Inside an ancient tavern in Ostia Antica.

Inside an ancient tavern in Ostia Antica.

Crossing the Tiber River at night

Crossing the Tiber River at night

Strolling is a common nighttime activity for tourists and locals alike.  There is even a well-warn route that links together sights including the Piazza Navona, the Pantheon, and the Trevi Fountain.

The Pantheon

The Pantheon

Before our midday flight home, we had a late breakfast outside next to the market in Campo di Fiori. Bustling with locals, the market was filled with seasonal fruits and vegetables.

When in Rome, eat seasonally. In the late winter, that means artichokes and puntarelle.

When in Rome, eat seasonally. In the late winter, that means artichokes and puntarelle.

What we ate

It’s easy to find great food in Rome; however, it’s also easy to find bad food.  Try to avoid places with plastic English menus and too good to be true locations.  Here are few suggestions of places that we went and really enjoyed.

Osteria da Giovanni ar Galletto; Piazza Farnese.  Great restaurant for a pasta lunch or dinner in the quiet piazza square.  Try the cacio e pepe or the carbonara and be sure to pair with a chianti.

Camponeschi; Piazza Farnese. A wine bar great for a pre or post dinner drink.  You’ll find locals, artists, and in-the-know travelers sipping delicious Italian wine and snacking on olives and cheese.

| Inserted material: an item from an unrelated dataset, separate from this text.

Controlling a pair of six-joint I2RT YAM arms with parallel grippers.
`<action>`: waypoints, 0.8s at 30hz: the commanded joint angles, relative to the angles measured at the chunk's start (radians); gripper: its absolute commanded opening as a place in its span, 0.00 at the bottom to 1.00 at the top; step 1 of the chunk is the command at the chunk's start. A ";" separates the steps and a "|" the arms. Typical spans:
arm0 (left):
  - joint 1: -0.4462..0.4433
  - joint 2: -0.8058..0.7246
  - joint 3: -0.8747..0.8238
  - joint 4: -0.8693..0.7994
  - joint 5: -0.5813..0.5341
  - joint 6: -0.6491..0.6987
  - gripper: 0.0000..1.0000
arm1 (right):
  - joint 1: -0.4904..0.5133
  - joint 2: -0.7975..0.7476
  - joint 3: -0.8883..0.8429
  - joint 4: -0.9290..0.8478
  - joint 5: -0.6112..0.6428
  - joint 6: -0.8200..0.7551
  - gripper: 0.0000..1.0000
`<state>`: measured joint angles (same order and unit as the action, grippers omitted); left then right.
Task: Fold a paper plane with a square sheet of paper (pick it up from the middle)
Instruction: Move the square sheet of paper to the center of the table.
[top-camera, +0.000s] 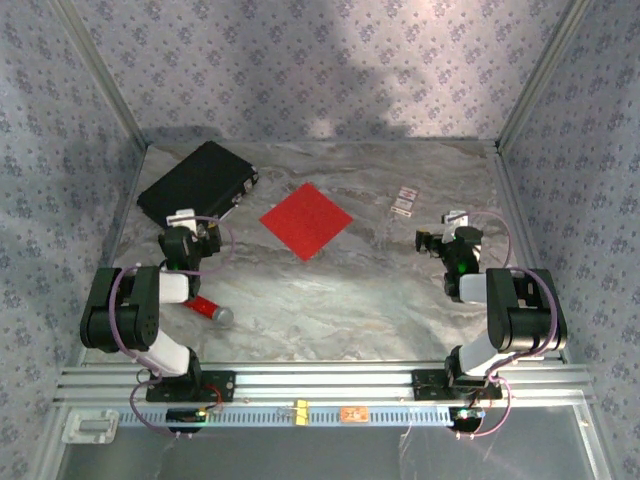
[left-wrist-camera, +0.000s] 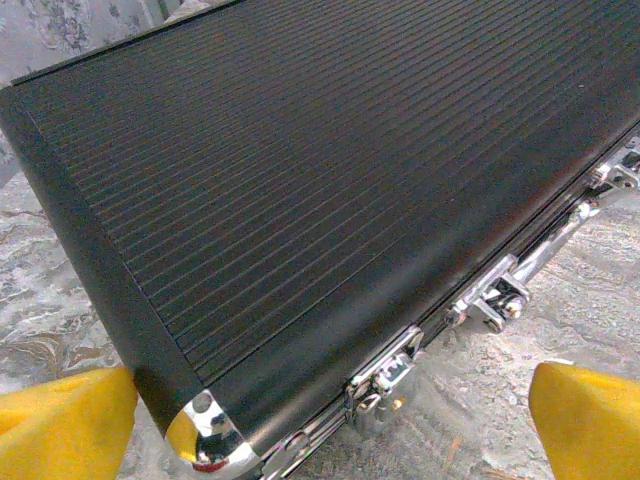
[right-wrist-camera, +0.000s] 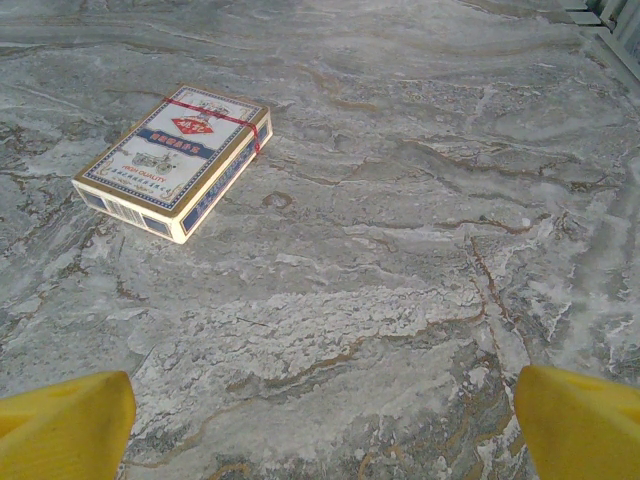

Roma Sparita; Trastevere.  Cacio e Pepe served in a parmesan shell bowl was an excellent choice for lunch.

Cacio e pepe served in a parmesan cheese bowl

Cacio e pepe served in a parmesan cheese bowl

Sora Lella; Tiber River.  We had fried artichokes, puntarelle with anchovy dressing, braised oxtail over pappardelle and lamb shanks.

Gelateria Caffe Pasticceria Giolitti; near the Pantheon. A great place to grab some world-class gelato in a cup or homemade waffle cone.

Enoteca Cavour; near Roman Forum on Cavour St.  Conveniently located near the Roman Forum, it was a great place to grab lunch.  Snag a place in the back in one of the dark wood booths.

Pizzeria da Baffetto 2; near Campo di Fiori. We had a fabulous meal here with thin crust Roman style pizza, jugs of house wine and long conversations.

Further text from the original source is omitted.